Inhaled delivery of Δ(9)-tetrahydrocannabinol (THC) to rats by e-cigarette vapor technology

Abstract

Most human Δ(9)-tetrahydrocannabinol (THC) use is via inhalation, and yet few animal studies of inhalation exposure are available. Popularization of non-combusted methods for the inhalation of psychoactive drugs (Volcano(®), e-cigarettes) further stimulates a need for rodent models of this route of administration. This study was designed to develop and validate a rodent chamber suitable for controlled exposure to vaporized THC in a propylene glycol vehicle, using an e-cigarette delivery system adapted to standard size, sealed rat housing chambers.
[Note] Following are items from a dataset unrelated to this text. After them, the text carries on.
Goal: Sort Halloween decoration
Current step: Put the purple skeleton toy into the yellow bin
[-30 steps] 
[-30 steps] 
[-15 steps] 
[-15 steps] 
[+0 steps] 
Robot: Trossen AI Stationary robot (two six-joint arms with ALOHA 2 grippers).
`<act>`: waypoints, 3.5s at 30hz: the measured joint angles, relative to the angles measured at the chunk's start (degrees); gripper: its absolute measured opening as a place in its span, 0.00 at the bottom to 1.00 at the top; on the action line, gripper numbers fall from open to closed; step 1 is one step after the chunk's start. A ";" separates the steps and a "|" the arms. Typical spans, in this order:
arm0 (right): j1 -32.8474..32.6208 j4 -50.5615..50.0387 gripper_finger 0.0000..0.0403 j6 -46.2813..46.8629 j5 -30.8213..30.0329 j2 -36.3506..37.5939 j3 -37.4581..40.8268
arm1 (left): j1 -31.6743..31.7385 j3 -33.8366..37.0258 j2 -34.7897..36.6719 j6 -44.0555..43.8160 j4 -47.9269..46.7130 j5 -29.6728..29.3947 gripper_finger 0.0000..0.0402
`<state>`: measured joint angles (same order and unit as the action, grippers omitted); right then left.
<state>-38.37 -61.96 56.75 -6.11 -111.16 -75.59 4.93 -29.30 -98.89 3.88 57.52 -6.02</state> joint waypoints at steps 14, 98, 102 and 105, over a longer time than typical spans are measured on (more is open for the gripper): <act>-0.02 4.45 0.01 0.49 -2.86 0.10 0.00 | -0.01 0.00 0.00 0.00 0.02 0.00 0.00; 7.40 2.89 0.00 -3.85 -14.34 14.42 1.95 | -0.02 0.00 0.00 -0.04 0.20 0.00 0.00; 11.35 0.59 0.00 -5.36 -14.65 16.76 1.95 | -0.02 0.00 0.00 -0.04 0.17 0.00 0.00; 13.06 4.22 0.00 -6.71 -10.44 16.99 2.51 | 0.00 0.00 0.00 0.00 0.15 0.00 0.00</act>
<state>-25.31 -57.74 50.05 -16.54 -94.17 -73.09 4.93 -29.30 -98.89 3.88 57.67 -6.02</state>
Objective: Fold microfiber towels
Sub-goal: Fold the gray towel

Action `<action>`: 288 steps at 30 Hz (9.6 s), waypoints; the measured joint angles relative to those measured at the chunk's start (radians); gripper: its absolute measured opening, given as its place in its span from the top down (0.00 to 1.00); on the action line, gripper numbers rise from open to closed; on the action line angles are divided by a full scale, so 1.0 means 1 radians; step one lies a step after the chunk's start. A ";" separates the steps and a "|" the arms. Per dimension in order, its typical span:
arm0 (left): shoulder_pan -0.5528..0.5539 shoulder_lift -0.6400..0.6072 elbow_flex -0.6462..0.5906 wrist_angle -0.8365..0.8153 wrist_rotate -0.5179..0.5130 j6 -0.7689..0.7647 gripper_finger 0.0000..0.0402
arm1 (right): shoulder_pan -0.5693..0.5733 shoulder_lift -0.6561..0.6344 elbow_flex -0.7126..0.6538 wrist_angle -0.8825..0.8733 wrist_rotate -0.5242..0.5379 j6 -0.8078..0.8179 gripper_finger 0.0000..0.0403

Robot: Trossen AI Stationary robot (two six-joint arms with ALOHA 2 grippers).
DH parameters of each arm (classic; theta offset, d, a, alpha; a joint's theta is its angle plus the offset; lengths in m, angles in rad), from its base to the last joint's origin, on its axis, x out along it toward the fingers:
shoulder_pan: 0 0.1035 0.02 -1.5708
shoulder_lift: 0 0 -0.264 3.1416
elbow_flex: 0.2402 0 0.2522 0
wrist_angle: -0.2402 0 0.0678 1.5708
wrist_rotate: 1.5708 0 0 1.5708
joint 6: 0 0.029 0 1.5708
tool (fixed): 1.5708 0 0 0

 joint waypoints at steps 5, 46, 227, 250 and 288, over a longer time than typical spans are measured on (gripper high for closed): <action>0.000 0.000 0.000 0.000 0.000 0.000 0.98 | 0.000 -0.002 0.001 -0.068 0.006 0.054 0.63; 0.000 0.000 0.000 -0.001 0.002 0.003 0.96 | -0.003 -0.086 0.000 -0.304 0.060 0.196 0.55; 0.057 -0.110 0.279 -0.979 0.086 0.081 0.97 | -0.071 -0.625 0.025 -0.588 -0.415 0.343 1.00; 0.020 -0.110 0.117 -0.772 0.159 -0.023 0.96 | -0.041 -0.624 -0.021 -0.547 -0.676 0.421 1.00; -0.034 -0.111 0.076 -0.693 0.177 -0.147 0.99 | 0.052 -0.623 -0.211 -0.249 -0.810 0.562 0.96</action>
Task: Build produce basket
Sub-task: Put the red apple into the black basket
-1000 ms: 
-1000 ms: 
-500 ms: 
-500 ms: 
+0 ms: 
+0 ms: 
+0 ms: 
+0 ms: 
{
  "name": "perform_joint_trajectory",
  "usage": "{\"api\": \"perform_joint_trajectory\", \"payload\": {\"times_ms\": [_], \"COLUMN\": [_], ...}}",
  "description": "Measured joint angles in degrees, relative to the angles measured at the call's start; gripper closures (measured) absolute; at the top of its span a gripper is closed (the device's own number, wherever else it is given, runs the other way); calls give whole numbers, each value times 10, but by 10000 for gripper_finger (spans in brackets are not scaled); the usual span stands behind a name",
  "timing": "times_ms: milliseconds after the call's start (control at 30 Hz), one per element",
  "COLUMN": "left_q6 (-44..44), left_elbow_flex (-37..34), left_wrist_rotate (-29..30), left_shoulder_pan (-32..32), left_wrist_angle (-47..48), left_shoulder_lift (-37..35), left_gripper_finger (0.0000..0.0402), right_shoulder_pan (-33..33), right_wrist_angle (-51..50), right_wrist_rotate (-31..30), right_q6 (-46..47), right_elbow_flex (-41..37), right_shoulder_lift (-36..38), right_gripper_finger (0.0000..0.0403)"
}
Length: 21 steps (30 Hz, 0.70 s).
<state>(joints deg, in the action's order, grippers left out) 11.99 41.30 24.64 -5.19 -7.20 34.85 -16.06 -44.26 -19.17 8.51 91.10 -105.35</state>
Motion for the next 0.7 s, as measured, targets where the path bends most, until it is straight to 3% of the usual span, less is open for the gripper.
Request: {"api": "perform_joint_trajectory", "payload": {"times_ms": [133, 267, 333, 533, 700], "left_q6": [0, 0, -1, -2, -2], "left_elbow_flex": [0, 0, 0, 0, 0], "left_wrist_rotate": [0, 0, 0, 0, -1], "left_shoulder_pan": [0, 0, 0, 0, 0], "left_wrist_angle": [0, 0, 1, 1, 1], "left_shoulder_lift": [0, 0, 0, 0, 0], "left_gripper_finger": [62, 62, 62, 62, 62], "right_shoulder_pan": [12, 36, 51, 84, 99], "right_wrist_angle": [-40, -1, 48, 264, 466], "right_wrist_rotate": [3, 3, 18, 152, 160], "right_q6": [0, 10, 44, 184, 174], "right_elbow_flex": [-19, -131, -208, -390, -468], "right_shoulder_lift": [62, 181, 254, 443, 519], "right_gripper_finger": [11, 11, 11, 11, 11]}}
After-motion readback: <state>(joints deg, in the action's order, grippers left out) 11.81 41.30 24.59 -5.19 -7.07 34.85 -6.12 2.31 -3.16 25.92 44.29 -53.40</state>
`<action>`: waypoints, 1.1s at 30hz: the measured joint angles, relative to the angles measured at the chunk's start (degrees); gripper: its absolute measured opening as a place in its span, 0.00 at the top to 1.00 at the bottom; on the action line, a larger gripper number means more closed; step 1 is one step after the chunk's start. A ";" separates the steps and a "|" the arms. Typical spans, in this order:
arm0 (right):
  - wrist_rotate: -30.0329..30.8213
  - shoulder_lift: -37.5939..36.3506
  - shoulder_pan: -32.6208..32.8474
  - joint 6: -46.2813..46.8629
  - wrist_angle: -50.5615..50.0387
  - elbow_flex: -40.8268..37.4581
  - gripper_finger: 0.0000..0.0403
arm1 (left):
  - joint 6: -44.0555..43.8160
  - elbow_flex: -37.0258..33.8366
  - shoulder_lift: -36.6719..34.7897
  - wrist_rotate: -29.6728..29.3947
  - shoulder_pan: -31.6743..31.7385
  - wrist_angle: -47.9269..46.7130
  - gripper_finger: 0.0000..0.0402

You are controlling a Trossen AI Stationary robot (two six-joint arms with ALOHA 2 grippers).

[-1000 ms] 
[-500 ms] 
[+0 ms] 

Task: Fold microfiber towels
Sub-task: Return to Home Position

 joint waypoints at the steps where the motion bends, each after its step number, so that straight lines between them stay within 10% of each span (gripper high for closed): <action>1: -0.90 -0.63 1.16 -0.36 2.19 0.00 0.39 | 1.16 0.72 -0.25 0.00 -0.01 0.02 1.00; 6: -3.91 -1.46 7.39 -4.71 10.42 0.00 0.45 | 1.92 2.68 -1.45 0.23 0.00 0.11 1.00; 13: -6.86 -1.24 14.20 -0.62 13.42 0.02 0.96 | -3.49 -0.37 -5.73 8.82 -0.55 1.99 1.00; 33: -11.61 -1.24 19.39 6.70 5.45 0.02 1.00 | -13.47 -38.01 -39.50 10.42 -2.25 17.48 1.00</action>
The in vivo efficacy of inhaled THC was validated using radiotelemetry to assess body temperature and locomotor responses, a tail-flick assay for nociception and plasma analysis to verify exposure levels. Hypothermic responses to inhaled THC in male rats depended on the duration of exposure and the concentration of THC in the vehicle. The temperature nadir was reached after ∼40 min of exposure, was of comparable magnitude (∼3 °Celsius) to that produced by 20 mg/kg THC, i.p. and resolved within 3 h (compared with a 6 h time course following i.p. THC). Female rats were more sensitive to hypothermic effects of 30 min of lower-dose THC inhalation. Male rat tail-flick latency was increased by THC vapor inhalation; this effect was blocked by SR141716 pretreatment. The plasma THC concentration after 30 min of inhalation was similar to that produced by 10 mg/kg THC i.p. This approach is flexible, robust and effective for use in laboratory rats and will be of increasing utility as users continue to adopt "vaping" for the administration of cannabis.

Keywords: Cannabis; In vivo; Marijuana; Substance abuse; Tetrad; Vape.

Figure 1

A) Schematic of the apparatus used, adapted from a patent application filed by La Jolla Alcohol Research, Inc. Minor details varied in the present study which was conducted during development of this device. B) Mean (N=8; ±SEM) body temperature of male Sprague-Dawley rats following THC vapor inhalation for 10, 20 or 30 min. A significant difference from both the baseline and the other exposure conditions is indicated by the open symbols and from the 10 min condition by the shaded symbols. C) Mean (N=7) body temperature following intraperitoneal injection of vehicle (Veh) or SR141716 (SR) and then THC (10, 20 mg/kg). A significant difference from all other conditions is indicated by open symbols and from the Veh + 10 mg/kg condition by the shaded symbol.

Figure 2

Mean body temperature (upper panels) and activity rates (lower panels) of female (N=5; ±SEM) and male (N=8; ±SEM) Wistar rats after inhalation of PG or THC (50 mg/mL in PG) vapor inhalation for 30 min. A significant difference from baseline and both of the other conditions is indicated by the open symbols and from the baseline and the PG condition by the shaded symbols. Marginal mean differences are indicated by *. Base = baseline.

Figure 3

A) Mean (N=8; ±SEM) body temperature of male Sprague-Dawley rats after inhalation of PG, Crude marijuana extract or THC vapor inhalation for 40 min. Temperature is represented in the 5 min samples as collected. A significant difference from both the baseline and the other exposure conditions is indicated by the open symbols, from the PG Vehicle condition by the shaded symbols and from the Crude condition by #. The three baseline samples for the THC and crude extract conditions are outlined in grey for clarity. Also shown are B) mean (N=5; ±SEM) plasma THC concentrations after vapor inhalation of THC for 30 min or of crude extract for 40 min; and C) mean (N=6) plasma concentrations of THC after injection of THC (0.3, 3, 10 mg/kg, i.p.). A significant difference from the first time point or the 0.3 mg/kg, i.p. dose is indicated by * and between THC and Crude materials by #.

Figure 4

Mean tail-flick latency measured following A) 20 min of PG or THC exposure (N=14); B) 20 min of exposure with pre-treatment with SR141716 (SR; 4 mg/kg, i.p.) or Vehicle (N=8); C) 10, 20 or 30 min of PG or THC exposure (N=14); D) Injection of THC (N=10; 0.3–10 mg/kg, i.p.) Significant differences compared with respective vehicle condition are indicated by *, differences from SR+THC vapor by #, from the lowest dose (10 min or 0.3 mg/kg) by % and from the 3.0 mg/kg dose by §.